Collection entries
----

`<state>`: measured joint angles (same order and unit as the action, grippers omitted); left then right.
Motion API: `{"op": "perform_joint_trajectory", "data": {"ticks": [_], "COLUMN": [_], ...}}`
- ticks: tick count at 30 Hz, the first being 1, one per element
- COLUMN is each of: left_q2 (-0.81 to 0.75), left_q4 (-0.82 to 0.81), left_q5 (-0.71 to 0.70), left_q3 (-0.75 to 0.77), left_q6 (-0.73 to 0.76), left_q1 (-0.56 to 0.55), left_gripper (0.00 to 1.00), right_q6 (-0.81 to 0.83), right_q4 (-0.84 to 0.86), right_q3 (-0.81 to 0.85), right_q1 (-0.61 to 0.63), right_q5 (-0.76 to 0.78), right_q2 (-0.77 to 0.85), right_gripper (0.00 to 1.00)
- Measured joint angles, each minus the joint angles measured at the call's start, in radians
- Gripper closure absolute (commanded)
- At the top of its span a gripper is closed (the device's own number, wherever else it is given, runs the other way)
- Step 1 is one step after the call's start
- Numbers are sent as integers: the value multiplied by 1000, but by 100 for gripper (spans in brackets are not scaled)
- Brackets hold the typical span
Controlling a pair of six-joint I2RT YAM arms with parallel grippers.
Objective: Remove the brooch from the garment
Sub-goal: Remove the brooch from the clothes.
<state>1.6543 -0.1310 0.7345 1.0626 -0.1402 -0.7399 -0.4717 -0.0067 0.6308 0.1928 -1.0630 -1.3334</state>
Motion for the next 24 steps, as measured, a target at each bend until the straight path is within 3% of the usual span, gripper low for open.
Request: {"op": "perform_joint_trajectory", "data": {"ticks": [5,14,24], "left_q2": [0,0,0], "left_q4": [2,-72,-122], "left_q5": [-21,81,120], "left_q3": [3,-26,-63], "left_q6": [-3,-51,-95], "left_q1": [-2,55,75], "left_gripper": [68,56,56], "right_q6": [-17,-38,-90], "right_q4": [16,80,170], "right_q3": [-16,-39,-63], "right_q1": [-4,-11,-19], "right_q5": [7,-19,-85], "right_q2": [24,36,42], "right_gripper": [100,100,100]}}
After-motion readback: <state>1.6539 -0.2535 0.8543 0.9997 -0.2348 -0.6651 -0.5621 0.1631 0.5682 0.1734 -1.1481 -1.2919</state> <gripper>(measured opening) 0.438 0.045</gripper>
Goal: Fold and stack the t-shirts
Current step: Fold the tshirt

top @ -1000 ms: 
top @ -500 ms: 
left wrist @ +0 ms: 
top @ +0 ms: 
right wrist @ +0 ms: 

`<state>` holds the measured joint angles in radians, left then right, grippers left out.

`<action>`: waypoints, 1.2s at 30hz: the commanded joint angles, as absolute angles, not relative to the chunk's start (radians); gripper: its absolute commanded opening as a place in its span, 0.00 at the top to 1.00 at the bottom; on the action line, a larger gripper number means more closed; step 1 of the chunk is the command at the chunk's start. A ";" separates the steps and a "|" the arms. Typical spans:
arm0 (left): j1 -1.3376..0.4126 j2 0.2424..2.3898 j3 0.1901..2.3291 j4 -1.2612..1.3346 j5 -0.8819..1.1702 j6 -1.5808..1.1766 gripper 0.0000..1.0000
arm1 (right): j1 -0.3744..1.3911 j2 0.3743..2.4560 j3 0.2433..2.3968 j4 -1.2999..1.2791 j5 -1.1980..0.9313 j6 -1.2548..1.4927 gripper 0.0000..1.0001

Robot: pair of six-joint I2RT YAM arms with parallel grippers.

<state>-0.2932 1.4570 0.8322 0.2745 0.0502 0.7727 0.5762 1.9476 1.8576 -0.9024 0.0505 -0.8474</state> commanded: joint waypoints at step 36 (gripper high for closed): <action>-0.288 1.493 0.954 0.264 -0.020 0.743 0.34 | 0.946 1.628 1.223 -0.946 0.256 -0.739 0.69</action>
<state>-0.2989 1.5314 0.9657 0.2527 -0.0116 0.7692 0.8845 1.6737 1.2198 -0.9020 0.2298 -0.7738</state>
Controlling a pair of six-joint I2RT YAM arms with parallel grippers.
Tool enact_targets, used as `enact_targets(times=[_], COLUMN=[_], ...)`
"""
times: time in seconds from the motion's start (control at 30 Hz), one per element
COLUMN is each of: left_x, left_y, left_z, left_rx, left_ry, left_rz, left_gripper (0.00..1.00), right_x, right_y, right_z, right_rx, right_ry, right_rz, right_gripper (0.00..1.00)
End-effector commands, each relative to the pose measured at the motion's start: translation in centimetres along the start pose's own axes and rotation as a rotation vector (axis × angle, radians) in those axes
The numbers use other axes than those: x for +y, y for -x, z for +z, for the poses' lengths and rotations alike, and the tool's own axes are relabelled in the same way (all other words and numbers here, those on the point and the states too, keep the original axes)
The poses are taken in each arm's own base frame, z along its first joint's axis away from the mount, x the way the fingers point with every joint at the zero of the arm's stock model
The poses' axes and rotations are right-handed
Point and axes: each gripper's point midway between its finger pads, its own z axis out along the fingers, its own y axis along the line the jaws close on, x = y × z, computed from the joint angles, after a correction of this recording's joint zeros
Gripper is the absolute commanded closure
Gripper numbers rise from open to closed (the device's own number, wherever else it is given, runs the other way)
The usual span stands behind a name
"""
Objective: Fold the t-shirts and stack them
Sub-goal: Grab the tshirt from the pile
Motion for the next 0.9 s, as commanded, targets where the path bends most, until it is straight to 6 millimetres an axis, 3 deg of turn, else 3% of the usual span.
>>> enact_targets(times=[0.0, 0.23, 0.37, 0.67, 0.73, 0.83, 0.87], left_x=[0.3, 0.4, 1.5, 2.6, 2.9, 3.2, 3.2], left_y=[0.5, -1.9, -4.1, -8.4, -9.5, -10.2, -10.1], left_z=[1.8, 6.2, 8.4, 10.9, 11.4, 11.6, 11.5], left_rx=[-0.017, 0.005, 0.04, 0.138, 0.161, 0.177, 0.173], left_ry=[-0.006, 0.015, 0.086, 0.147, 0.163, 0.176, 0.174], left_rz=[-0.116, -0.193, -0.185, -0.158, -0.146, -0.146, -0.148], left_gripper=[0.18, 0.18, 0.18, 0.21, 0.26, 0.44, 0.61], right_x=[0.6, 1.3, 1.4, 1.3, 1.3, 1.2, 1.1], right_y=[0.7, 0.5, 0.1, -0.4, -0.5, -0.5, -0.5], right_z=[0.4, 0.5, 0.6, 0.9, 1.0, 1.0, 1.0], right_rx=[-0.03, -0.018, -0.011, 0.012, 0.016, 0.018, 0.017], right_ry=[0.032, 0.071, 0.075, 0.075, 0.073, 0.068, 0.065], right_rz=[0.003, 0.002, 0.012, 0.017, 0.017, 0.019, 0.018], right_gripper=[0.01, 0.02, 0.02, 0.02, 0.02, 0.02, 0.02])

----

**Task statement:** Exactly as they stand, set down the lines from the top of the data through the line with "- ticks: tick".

**Answer to the problem:**
`<state>`: measured joint angles (same order and unit as the action, grippers omitted); left then right.
Motion API: `{"op": "perform_joint_trajectory", "data": {"ticks": [_], "COLUMN": [_], ...}}`
- ticks: tick count at 30 Hz, the first being 1, one per element

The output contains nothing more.